Yesterday we discussed grains and improving their value in your diet be mitigating the effects of phytic acid, a naturally present antinutrient found in whole grain which binds minerals in your digestive tract preventing your body from fully absorbing them. (Remember: if you missed a day, you can always check out the archives).
One of the most effective methods to mitigating the effects of naturally present phytic acid in your grains is to sour them. Traditionally, most classic artisan breads were leavened through wild yeast found in sourdough starters rather than in active dry baking yeast. Sourdough starters are easy to prepare at home and to keep alive, with active maintenance and use, which made baking leavened breads easy and effective in home kitchens.

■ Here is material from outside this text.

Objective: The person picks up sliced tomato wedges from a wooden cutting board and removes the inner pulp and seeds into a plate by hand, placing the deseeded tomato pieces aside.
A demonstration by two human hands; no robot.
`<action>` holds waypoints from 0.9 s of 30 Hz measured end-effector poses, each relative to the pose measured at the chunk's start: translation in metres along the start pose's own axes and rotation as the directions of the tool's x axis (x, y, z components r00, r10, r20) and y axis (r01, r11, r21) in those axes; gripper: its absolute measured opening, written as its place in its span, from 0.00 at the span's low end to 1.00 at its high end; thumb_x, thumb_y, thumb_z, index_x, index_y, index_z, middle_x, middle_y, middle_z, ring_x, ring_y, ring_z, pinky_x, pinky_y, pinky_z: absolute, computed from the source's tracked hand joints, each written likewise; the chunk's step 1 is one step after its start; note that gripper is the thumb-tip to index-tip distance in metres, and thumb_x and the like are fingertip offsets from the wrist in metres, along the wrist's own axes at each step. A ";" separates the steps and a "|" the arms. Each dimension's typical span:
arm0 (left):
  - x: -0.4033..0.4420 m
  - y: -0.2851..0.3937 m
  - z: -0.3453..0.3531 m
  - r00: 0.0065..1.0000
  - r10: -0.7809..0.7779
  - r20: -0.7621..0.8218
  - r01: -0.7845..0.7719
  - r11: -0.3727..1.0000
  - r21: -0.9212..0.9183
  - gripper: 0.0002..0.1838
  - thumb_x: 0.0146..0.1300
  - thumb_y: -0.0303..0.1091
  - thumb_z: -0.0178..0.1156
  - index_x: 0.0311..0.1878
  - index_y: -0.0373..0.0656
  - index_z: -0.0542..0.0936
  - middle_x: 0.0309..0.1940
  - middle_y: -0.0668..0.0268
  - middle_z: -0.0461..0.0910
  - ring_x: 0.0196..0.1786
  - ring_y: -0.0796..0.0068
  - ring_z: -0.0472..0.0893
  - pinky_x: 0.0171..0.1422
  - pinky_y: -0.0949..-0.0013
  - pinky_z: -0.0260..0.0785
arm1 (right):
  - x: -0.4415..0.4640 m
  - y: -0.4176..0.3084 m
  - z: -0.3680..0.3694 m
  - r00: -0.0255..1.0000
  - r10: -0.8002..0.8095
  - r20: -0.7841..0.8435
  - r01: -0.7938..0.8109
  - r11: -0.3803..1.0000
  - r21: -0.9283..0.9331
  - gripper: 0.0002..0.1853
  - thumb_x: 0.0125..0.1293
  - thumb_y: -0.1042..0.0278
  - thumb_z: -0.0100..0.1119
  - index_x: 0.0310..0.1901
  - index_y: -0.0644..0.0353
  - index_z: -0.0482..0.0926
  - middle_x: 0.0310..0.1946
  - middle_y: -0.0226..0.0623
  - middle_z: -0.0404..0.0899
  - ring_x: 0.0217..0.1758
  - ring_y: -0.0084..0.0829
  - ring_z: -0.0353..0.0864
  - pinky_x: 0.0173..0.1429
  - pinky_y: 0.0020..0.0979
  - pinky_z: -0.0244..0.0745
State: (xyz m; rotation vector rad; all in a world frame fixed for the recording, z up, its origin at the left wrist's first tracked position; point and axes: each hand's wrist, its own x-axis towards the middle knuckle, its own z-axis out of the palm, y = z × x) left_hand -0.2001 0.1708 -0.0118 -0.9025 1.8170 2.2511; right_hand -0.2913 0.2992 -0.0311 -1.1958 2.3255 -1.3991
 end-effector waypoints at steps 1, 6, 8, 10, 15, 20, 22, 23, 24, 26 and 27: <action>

The active components of sourdough starter are naturally occuring wild yeasts as well as beneficial, lactic-acid producing bacteria. The wild yeasts account for sourdough bread's ability to rise while the lactic acid producing account for sourdough's pleasantly tart flavor. Either way, the slow rise time required of sourdough breads is effective in reducing phytic acid and thus enhancing your body's ability to better absorb the nutrients in flour and whole grain.
While you can produce a lively sourdough starter withought a starter culture by cultivating the wild yeasts and beneficial bacteria naturally present in the air of your home, I find that using a starter culture results in more reliable results. You can find sourdough cultures from a local bakery or even online (see sources).

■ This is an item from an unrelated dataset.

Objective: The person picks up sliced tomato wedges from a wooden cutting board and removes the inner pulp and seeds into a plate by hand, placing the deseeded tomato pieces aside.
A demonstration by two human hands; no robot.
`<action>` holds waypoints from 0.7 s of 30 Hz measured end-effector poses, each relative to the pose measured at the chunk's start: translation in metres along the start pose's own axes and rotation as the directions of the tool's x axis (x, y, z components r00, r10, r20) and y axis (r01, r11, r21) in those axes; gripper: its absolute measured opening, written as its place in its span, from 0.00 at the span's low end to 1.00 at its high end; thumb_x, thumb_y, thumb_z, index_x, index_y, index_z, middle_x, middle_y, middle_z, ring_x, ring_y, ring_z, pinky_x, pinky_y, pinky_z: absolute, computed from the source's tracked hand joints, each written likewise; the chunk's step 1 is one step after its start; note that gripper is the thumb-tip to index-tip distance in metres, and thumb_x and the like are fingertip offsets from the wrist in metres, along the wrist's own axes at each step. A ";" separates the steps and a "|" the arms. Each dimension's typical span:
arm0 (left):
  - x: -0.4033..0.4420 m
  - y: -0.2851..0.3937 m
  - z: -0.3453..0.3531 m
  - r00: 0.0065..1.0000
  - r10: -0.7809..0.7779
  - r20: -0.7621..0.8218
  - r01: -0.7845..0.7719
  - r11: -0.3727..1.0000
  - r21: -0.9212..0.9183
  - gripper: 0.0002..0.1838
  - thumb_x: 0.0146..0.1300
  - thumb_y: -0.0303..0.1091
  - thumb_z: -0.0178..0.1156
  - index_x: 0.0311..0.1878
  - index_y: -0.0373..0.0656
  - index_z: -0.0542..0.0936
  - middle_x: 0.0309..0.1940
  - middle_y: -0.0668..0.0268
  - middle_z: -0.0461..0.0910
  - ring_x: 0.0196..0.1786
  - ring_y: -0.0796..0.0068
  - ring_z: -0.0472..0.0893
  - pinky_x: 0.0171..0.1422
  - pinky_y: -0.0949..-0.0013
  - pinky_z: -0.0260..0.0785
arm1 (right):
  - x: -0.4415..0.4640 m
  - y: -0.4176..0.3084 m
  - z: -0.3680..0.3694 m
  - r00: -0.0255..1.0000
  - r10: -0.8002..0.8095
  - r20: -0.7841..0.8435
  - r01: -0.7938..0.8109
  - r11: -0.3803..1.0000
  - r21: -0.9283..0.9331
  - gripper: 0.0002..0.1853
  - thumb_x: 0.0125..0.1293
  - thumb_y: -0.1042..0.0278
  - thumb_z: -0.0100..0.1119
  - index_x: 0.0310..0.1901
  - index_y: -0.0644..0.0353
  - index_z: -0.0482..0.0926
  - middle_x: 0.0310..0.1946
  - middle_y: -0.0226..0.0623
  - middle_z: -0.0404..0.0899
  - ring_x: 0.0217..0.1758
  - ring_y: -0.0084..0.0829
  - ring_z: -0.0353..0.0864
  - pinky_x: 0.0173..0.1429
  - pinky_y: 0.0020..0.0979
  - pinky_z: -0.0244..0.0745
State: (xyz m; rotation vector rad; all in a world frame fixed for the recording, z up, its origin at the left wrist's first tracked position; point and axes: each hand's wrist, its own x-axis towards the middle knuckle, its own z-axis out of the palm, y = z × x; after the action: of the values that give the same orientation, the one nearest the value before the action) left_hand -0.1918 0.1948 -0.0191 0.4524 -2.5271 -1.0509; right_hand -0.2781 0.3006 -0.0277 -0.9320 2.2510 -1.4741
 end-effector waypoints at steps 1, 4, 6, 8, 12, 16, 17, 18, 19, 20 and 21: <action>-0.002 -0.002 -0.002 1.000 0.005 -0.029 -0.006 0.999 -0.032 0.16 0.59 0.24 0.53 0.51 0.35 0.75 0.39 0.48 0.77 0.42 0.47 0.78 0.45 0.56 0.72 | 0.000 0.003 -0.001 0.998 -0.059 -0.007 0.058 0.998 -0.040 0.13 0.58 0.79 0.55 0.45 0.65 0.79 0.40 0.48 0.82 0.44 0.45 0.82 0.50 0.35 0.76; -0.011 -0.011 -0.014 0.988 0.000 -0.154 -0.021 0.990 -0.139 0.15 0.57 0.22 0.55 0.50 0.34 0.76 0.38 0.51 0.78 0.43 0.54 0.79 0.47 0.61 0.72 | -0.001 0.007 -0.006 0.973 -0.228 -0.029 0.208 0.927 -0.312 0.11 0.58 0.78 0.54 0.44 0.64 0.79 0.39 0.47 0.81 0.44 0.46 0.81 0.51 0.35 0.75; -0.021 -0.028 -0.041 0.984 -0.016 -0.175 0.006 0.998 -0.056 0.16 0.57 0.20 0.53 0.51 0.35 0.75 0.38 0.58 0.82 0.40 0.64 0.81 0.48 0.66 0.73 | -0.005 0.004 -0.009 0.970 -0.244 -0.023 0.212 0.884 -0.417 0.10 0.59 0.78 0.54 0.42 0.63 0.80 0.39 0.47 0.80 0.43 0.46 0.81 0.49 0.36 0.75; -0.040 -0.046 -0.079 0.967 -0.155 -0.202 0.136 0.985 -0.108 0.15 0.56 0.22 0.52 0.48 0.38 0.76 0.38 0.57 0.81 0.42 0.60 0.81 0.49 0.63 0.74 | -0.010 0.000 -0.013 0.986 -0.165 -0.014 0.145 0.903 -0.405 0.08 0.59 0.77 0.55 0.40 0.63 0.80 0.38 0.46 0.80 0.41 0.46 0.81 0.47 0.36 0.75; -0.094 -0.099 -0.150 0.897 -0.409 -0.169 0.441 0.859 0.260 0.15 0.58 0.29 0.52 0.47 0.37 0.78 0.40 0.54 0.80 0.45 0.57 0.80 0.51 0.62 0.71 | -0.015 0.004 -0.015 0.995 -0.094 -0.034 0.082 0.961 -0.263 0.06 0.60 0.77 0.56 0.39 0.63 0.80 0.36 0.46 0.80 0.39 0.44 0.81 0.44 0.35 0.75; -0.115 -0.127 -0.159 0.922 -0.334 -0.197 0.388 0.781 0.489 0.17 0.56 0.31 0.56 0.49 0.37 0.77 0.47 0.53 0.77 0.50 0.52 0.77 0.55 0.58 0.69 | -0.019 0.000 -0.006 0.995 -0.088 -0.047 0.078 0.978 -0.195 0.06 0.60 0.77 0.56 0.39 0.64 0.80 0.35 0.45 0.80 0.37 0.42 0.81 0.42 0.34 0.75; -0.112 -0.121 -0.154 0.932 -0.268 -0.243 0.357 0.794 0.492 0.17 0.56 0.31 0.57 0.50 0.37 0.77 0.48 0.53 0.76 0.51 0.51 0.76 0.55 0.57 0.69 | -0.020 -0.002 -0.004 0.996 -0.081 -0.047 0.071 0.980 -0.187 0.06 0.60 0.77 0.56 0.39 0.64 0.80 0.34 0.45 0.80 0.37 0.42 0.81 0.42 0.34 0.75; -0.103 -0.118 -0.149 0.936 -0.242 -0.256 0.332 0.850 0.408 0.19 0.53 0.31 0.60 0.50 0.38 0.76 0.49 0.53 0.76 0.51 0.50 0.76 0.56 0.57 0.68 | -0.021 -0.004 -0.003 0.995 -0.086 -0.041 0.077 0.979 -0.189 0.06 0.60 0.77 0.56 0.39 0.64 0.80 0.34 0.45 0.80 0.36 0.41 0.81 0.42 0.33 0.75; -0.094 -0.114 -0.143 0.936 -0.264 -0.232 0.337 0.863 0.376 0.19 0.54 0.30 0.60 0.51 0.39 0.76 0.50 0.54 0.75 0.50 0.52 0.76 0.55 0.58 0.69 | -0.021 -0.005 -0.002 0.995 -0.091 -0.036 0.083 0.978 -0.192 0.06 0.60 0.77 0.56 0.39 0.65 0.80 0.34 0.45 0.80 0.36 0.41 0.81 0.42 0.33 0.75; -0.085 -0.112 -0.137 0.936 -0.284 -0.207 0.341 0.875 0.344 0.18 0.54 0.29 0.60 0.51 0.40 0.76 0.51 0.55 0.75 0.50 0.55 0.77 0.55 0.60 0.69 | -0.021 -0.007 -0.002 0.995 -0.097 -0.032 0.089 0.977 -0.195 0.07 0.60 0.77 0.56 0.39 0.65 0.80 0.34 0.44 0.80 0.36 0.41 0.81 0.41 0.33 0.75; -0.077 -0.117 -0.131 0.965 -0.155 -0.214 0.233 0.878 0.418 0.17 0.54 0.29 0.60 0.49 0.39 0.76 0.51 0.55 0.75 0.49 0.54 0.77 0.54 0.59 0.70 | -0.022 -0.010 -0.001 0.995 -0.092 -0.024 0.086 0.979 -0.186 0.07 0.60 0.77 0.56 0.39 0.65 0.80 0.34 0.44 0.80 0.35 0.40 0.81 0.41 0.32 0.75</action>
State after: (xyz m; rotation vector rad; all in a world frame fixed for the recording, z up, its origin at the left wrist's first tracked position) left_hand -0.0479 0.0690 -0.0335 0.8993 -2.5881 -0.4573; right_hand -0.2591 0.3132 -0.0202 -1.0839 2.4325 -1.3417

So your task, for today, is to start a sourdough culture, and you'll need to keep that culture healthy by feeding it and caring for it every day for a week to ten days before it becomes suitable for baking.
Tomorrow we'll continue our discussion on whole grains before moving onto the value of wholesome fats.
So you cleaned your pantry, added a few wholesome real foods to your cupboards and made your first soaked grain recipe, now it's time to start preparing your sourdough starter from which you can prepare not only sourdough breads, but biscuits, pancakes, noodles and other satisfying real foods.
Equipment: Two 1/2-gallon mason jar or other glass containers, cheesecloth, twine or a large rubberband
Stir together two cups of whole grain flour with two cups of filtered water until well-blended. If using a starter culture to boost your sourdough, mix in the sourdough culture into the mixture of flour and water.
Cover with a cheesecloth and secure with a bit of twine or a rubberband.
Allow the starter culture to sit at room temperature for twelve hours and then briskly stir in an additional 1/2 cup flour with an additional 1/2 cup of water.
Continue to do this for three days, then change the feeding schedule by adding 1 cup flour and 1 cup filtered water every 24 hours for four days.
Your starter culture should become bubbly and fragrant with a faint, yeast beer-like aroma.
Your starter culture should fill its container to about the half-way or three-quarter mark, if itexceeds this mark remove about 1 cup of culture from the jar and discard it or use it in sourdough pancakes or sourdough noodles.
Next Thursday, we'll bake our first sourdough loaf.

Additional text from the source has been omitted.